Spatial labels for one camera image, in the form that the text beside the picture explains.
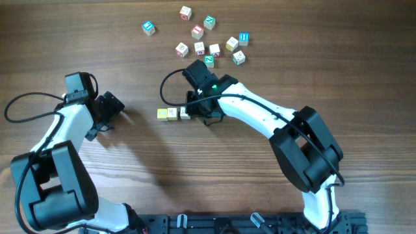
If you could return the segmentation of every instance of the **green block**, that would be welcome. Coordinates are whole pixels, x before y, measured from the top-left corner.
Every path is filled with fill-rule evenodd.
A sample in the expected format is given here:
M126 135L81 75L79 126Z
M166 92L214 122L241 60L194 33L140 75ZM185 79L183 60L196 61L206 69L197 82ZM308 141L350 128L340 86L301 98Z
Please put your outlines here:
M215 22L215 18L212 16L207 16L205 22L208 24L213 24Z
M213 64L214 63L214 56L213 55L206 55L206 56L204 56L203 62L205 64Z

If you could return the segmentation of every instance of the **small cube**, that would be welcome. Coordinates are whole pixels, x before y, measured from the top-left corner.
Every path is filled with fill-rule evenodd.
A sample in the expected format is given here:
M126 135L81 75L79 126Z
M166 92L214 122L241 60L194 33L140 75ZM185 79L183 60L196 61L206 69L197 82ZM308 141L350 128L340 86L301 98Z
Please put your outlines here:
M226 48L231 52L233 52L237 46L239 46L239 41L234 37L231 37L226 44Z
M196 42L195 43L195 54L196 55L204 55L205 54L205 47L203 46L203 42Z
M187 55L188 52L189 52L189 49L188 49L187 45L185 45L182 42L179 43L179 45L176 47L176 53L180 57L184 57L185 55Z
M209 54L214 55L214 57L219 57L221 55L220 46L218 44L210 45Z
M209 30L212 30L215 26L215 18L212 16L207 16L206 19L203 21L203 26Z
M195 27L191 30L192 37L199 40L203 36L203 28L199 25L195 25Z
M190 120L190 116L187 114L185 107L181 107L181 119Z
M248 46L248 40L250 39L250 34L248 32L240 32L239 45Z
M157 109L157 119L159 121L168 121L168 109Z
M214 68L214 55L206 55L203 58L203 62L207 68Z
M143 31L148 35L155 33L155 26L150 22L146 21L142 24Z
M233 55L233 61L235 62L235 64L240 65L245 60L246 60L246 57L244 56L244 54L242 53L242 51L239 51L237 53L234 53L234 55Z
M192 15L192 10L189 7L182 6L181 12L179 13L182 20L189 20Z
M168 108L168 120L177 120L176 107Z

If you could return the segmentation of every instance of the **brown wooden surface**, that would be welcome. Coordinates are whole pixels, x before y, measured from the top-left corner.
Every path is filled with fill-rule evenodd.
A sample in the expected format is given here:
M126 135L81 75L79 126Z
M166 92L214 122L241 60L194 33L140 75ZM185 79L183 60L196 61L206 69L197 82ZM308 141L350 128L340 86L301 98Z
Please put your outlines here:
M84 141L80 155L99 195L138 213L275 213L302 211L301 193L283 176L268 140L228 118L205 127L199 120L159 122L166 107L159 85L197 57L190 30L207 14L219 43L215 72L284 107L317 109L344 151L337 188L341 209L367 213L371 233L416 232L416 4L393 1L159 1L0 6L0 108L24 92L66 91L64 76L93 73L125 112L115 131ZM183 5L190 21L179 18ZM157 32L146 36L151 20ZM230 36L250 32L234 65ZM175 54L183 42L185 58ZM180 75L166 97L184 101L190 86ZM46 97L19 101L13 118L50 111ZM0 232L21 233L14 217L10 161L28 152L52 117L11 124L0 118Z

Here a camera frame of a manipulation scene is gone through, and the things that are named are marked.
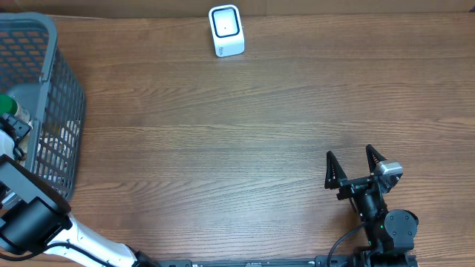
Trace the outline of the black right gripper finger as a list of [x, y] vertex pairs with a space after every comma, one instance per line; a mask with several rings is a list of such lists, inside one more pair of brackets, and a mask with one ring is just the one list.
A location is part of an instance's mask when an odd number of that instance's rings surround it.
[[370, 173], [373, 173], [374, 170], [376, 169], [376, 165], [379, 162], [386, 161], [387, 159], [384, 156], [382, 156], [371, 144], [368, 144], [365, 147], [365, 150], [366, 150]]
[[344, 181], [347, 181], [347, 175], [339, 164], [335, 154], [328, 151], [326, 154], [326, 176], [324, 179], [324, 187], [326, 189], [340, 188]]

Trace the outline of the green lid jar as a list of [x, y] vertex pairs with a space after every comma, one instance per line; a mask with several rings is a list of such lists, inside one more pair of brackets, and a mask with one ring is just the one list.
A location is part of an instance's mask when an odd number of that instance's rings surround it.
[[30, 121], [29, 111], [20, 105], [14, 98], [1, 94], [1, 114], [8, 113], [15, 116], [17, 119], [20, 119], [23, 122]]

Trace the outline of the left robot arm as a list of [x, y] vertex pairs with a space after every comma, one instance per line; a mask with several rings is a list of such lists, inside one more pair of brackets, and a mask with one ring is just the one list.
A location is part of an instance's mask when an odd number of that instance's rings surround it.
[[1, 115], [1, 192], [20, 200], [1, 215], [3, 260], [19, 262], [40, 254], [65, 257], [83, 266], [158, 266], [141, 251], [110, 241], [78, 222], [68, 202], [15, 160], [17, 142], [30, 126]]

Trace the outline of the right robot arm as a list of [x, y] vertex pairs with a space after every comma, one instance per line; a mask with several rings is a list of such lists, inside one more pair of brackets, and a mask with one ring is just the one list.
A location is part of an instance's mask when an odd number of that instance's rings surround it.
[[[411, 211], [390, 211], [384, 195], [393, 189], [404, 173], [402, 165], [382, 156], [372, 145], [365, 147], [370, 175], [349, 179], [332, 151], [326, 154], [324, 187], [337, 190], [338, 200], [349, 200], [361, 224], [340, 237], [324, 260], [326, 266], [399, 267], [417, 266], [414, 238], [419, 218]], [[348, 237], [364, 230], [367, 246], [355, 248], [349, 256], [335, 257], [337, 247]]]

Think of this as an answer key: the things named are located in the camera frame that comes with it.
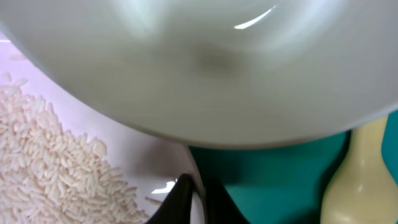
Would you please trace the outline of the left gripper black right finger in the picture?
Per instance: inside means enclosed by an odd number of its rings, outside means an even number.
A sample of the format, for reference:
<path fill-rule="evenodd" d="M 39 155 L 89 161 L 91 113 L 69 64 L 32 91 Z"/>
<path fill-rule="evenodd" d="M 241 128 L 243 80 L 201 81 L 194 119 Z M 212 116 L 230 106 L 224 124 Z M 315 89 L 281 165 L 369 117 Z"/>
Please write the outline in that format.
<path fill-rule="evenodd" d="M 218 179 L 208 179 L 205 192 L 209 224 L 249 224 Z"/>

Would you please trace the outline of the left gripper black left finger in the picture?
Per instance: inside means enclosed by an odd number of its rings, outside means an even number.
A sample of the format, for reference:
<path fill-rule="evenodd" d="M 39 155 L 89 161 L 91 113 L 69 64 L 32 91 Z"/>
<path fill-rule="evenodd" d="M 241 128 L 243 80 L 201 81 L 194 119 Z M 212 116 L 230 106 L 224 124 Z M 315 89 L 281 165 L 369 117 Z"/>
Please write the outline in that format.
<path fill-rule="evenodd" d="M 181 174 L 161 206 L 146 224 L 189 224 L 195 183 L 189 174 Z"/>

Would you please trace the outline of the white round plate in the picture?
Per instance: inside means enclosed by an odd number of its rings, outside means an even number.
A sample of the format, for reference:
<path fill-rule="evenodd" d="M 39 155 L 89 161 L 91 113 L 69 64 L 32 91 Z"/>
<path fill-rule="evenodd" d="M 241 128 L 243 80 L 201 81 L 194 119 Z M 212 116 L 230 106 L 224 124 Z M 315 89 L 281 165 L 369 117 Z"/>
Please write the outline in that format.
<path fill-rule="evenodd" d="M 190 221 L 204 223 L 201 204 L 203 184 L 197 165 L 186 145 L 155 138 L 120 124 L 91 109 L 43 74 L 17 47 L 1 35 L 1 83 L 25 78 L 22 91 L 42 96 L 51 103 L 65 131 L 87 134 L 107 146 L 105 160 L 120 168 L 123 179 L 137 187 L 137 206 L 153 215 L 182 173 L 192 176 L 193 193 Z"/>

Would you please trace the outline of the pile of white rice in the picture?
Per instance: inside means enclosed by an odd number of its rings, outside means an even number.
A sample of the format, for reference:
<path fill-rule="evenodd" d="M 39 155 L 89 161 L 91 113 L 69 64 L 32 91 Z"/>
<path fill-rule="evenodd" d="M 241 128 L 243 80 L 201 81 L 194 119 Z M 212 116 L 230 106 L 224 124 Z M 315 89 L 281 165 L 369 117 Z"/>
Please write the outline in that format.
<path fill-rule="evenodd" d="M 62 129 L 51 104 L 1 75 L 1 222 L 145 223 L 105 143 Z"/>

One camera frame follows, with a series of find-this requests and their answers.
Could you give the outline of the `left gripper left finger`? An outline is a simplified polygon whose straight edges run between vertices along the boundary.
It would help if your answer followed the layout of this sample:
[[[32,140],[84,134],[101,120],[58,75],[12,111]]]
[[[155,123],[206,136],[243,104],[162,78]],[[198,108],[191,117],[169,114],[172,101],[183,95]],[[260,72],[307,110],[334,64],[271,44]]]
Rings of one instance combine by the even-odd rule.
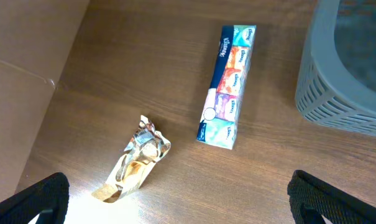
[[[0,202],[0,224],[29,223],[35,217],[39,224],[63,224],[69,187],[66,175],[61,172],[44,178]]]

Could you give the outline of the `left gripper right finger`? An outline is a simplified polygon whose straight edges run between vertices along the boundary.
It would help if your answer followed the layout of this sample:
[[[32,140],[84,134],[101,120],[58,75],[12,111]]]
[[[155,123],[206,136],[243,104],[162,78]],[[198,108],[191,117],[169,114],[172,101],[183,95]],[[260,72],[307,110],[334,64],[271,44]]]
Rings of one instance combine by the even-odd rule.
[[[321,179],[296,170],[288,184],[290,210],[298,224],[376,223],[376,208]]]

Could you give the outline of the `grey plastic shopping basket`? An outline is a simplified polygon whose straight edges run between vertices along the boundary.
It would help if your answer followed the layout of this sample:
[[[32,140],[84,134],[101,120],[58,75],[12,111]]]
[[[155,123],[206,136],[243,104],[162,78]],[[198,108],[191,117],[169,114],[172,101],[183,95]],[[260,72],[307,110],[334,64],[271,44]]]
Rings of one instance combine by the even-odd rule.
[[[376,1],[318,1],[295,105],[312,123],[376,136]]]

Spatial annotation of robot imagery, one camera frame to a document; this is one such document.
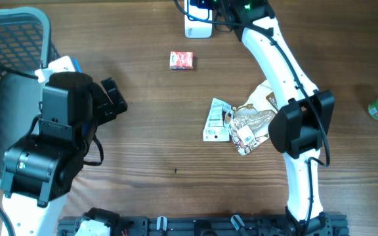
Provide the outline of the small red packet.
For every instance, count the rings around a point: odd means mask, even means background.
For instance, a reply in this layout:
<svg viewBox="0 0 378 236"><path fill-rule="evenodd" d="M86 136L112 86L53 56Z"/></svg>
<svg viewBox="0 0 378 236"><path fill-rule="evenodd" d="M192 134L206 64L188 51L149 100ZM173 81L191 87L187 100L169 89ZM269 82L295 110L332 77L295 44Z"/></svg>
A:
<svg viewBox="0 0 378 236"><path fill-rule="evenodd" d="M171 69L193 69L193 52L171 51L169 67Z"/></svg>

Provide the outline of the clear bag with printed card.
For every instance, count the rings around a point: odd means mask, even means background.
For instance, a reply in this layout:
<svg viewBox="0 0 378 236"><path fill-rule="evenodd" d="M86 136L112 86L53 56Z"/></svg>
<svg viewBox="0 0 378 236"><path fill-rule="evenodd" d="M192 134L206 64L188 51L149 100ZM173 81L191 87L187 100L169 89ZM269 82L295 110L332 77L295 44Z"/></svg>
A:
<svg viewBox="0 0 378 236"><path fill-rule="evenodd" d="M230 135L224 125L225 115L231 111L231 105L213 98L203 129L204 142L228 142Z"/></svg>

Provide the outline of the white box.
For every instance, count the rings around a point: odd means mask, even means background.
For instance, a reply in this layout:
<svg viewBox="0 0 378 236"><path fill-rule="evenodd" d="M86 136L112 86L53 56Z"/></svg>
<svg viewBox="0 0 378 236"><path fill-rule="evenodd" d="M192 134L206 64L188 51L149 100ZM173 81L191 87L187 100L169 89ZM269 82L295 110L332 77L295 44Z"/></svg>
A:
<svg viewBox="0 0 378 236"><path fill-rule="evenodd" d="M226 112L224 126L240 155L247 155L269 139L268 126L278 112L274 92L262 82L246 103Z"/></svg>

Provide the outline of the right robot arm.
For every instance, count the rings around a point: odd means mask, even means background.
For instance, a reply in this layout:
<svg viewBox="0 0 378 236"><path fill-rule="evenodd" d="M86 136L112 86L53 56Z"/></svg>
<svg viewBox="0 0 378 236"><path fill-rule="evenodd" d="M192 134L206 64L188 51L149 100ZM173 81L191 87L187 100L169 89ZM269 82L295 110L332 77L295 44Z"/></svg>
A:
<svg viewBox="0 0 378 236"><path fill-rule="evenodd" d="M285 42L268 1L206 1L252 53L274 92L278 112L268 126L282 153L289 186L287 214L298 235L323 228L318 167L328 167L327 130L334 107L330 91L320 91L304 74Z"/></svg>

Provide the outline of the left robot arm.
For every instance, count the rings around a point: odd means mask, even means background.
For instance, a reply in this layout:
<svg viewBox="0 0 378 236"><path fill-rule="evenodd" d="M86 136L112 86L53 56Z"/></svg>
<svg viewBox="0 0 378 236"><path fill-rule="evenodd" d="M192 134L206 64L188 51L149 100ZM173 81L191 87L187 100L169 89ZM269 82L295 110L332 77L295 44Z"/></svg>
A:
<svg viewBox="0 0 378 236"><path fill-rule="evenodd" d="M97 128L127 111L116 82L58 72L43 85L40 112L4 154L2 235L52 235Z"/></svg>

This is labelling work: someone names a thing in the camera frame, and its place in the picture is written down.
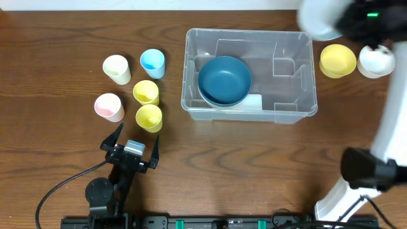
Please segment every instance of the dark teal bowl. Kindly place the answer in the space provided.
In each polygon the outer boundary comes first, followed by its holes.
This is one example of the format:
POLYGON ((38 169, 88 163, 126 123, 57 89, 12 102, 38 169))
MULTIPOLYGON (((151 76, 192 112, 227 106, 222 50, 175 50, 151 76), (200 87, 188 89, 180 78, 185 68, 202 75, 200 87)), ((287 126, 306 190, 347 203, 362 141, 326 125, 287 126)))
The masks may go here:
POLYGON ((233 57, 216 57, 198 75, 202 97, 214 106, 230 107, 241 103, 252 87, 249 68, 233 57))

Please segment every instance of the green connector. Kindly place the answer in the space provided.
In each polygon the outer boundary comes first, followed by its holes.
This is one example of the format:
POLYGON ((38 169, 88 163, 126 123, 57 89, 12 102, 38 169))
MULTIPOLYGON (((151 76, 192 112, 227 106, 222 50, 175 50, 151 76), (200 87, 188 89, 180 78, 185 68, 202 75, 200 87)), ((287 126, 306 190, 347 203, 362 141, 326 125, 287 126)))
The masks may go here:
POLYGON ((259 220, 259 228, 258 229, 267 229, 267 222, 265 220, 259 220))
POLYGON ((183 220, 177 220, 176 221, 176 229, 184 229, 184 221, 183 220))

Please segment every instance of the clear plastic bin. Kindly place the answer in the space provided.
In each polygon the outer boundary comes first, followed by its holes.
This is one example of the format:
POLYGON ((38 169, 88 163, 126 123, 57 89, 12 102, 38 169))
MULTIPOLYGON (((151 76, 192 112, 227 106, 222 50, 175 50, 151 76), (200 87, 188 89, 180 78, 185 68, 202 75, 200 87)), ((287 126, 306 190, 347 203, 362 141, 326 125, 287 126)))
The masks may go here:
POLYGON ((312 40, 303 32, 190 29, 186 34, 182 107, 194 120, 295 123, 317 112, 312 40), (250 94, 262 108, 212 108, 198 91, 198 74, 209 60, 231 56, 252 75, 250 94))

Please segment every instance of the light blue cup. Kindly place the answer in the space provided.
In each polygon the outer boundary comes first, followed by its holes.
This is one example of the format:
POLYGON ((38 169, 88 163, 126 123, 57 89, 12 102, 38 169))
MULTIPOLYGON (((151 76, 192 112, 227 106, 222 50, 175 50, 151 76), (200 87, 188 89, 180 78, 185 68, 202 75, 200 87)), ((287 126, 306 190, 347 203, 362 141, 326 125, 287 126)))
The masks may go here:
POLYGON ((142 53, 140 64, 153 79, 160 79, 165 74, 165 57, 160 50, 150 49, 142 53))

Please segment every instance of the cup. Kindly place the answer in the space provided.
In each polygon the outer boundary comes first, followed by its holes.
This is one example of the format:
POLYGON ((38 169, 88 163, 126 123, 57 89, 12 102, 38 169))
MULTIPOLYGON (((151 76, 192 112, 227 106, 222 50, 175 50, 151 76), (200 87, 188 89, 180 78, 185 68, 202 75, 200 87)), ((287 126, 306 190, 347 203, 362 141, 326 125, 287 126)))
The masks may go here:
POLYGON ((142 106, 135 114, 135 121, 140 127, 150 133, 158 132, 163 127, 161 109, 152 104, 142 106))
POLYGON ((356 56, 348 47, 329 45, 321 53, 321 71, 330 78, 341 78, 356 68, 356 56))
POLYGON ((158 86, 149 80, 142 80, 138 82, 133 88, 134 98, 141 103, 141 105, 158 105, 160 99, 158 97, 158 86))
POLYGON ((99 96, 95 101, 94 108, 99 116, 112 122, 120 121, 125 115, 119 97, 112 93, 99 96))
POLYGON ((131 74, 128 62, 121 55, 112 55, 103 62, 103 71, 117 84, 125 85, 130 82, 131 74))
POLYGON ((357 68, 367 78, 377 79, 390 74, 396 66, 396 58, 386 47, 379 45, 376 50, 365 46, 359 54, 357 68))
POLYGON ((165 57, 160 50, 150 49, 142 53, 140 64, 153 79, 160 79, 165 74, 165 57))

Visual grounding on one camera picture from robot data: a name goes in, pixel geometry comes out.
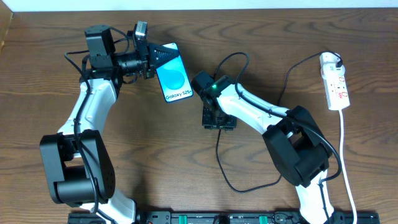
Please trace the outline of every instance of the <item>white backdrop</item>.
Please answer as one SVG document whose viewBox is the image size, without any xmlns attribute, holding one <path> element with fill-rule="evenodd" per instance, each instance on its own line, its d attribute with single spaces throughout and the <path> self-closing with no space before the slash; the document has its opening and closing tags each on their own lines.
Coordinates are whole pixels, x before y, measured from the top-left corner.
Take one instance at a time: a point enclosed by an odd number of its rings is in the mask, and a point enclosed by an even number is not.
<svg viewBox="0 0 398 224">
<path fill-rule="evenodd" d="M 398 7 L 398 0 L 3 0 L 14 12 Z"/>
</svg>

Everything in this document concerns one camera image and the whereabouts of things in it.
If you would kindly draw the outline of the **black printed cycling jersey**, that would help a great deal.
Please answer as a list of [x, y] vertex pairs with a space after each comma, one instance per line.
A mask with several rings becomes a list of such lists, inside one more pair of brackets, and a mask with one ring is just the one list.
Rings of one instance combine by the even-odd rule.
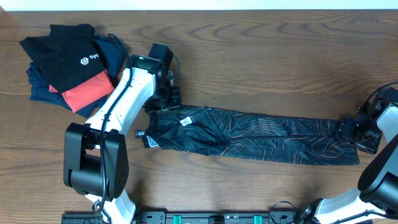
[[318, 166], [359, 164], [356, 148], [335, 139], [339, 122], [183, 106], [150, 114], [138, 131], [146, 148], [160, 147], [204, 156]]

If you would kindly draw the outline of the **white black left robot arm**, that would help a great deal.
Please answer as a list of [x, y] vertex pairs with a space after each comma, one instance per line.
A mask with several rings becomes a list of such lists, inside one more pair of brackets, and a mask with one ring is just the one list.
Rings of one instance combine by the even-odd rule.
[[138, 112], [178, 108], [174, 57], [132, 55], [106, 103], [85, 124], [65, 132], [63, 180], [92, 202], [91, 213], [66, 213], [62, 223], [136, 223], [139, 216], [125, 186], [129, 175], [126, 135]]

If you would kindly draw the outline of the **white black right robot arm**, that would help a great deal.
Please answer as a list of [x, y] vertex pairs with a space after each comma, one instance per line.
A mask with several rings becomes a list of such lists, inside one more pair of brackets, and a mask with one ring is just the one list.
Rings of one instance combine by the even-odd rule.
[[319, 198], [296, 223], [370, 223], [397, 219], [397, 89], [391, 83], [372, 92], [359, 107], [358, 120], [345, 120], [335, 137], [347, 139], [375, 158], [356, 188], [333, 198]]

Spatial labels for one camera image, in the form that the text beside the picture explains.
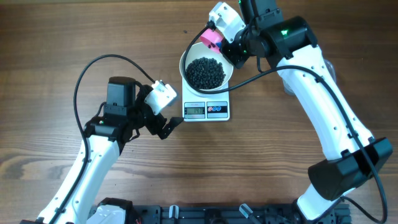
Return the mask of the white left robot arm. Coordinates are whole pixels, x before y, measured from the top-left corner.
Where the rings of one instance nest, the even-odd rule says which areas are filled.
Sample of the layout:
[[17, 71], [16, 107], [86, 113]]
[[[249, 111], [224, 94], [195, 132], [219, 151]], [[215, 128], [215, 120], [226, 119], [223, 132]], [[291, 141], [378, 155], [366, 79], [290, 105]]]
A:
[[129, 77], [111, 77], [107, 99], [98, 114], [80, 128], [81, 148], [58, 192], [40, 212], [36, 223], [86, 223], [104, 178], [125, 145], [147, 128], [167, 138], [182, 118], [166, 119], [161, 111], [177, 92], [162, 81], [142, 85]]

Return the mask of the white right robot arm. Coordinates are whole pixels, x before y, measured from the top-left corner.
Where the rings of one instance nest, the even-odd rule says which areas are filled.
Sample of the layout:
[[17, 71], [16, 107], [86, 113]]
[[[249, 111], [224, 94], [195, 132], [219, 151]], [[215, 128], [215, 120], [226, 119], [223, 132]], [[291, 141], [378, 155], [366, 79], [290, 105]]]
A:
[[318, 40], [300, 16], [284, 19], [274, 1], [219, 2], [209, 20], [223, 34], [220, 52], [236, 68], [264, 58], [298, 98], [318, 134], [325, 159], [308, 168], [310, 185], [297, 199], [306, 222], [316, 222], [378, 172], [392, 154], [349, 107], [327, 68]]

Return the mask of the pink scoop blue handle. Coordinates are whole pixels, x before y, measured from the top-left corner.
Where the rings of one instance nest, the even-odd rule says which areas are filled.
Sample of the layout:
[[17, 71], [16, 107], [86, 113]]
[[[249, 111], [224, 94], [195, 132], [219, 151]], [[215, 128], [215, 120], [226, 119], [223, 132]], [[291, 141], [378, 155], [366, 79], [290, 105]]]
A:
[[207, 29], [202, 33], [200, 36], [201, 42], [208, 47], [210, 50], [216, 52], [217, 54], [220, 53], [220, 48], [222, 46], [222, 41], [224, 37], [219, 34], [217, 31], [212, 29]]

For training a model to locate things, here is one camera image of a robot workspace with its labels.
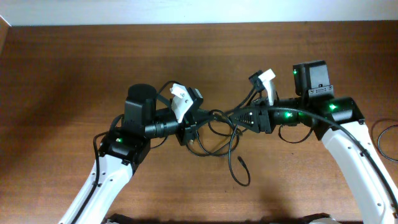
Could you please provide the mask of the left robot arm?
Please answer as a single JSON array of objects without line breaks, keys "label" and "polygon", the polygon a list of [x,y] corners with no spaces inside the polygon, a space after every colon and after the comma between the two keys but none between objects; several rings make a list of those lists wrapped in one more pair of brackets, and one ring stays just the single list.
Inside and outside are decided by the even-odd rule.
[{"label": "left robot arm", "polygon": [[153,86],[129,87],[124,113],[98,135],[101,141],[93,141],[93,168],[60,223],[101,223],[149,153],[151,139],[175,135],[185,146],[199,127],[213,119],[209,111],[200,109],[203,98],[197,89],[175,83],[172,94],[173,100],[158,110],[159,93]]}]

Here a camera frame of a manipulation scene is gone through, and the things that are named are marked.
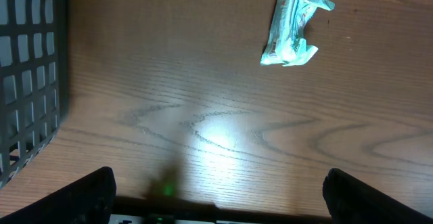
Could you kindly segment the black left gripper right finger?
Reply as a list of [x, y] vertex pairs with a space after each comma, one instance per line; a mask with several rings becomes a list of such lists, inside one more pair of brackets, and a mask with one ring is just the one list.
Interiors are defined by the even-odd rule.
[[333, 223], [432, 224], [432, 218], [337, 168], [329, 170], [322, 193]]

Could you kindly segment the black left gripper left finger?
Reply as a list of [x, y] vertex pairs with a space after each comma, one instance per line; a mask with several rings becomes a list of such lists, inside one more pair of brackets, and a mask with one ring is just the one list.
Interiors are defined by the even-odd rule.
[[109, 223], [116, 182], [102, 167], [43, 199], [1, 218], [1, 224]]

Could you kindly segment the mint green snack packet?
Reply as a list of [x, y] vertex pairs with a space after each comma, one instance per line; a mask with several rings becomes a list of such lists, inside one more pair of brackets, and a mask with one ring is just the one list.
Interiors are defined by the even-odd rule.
======
Instructions for the task - Scan the material above for the string "draw". Copy each line that holds it.

Solution -
If you would kindly draw the outline of the **black printed cycling jersey**, that would help a great deal.
If you would kindly draw the outline of the **white black left robot arm**, that would help a great deal.
If you would kindly draw the outline of the **white black right robot arm**, that would help a great deal.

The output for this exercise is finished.